* Task item *
Without the pictures, write the listing out again exactly as it appears.

%%

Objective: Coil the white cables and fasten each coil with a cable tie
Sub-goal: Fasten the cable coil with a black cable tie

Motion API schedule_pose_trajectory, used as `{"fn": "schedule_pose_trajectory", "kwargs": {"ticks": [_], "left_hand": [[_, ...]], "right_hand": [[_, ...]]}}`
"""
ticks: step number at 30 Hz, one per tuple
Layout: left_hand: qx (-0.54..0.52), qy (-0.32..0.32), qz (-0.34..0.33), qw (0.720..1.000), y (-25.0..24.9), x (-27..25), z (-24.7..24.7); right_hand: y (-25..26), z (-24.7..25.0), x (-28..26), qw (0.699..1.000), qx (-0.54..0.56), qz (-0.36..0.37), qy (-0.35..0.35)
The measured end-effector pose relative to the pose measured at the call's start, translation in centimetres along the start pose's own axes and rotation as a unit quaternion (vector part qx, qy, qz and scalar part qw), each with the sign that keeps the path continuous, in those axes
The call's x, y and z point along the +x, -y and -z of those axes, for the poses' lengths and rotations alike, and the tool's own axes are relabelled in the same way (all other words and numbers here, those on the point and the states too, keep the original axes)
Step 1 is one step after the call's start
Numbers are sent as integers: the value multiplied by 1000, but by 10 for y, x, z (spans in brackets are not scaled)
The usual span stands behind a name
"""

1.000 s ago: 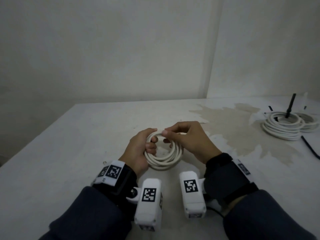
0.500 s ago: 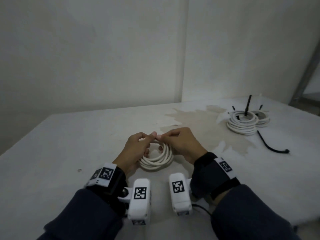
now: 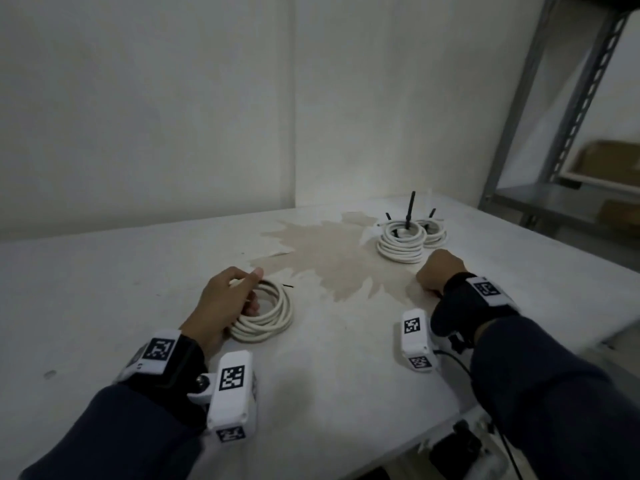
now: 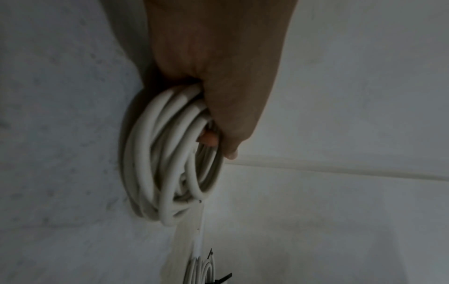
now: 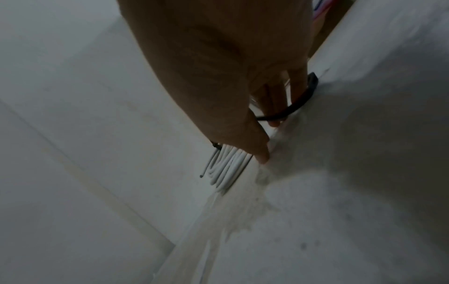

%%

* Answer area *
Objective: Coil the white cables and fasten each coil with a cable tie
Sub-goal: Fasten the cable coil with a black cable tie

Motion API schedule_pose_trajectory, used as `{"fn": "schedule_pose_trajectory", "kwargs": {"ticks": [_], "left_hand": [[_, ...]], "right_hand": [[_, ...]]}}`
"""
ticks: step number at 30 Hz, one per tuple
Layout: left_hand: qx (-0.54..0.52), qy (-0.32..0.32), qz (-0.34..0.33), qw (0.720..1.000), y (-25.0..24.9), x (-27..25), z (-24.7..24.7); right_hand: y (-25..26), z (-24.7..25.0), x (-28..26), qw (0.699..1.000), qx (-0.54..0.56), qz (-0.36..0.37), qy (-0.35..0.35)
The measured end-effector pose relative to the pose measured at the call's start, translation in centimetres along the start pose's own axes and rotation as a unit quaternion (vector part qx, qy, qz and scalar part qw), each with the sign that keeps the path continuous, in those axes
The call's x, y and z point along the +x, -y and -z of those axes, for the poses' lengths and rotations alike, and the tool's own axes are relabelled in the same way (all other words and numbers here, those on the point and the states too, keep the original axes)
Step 1 is one step after the call's start
Numbers are sent as integers: the value multiplied by 1000, but by 10 for y, x, z (spans in brackets are not scaled)
The usual span stands behind a name
"""

1.000 s ago: 
0.500 s ago: 
now: 
now: 
now: 

There is nothing further to the answer.